Data excerpts
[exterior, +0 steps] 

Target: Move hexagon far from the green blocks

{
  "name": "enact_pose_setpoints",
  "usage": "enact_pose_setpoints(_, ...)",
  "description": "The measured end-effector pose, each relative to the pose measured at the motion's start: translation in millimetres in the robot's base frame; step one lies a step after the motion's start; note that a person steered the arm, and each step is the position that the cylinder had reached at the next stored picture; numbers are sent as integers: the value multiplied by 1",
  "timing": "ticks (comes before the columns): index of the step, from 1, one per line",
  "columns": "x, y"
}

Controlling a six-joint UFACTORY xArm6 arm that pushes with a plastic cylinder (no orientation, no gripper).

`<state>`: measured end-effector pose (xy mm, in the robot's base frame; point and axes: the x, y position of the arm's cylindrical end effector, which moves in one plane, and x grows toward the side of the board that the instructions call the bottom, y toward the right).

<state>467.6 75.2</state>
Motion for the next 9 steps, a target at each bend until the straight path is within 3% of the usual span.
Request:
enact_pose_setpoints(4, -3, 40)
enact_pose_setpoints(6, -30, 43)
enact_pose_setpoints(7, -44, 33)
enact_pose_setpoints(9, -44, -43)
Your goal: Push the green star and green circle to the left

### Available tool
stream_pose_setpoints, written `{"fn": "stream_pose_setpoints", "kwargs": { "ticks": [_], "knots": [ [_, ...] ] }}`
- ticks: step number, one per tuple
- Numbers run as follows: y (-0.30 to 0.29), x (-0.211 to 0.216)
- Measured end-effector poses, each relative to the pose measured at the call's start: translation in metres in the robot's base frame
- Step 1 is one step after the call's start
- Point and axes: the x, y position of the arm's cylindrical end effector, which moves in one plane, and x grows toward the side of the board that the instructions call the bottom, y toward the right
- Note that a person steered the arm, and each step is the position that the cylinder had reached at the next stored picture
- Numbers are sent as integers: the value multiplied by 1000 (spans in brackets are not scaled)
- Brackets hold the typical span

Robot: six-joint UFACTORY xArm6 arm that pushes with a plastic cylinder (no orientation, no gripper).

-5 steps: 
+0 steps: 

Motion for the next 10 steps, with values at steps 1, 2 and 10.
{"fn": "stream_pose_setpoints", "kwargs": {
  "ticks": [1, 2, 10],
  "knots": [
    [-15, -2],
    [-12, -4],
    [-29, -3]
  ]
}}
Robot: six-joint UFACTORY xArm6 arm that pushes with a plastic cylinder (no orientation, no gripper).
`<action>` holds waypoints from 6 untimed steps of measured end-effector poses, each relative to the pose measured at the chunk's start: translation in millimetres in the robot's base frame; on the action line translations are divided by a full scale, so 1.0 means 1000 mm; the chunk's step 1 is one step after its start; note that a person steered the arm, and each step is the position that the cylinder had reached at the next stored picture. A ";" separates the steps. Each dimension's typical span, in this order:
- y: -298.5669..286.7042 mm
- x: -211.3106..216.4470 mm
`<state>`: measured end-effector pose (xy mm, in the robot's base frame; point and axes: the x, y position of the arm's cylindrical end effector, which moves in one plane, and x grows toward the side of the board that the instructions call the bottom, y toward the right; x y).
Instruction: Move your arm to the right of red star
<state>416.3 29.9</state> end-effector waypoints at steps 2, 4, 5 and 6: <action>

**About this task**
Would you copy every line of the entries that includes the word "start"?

**Completed task**
  "description": "The measured end-effector pose, each relative to the pose measured at the motion's start: translation in millimetres in the robot's base frame; step one lies a step after the motion's start; note that a person steered the arm, and each step is the position that the cylinder had reached at the next stored picture; numbers are sent as integers: the value multiplied by 1",
- Measured end-effector poses, each relative to the pose measured at the call's start: translation in metres in the robot's base frame
- Step 1 is one step after the call's start
`<action>` holds waypoints from 6 untimed steps of measured end-effector poses, each relative to the pose measured at the chunk's start: translation in millimetres in the robot's base frame; on the action line translations are divided by a full scale, so 1.0 means 1000 mm; the chunk's step 1 is one step after its start; note that a person steered the arm, and each step is the position that the cylinder had reached at the next stored picture. A ";" separates the steps. Each dimension's typical span, in this order:

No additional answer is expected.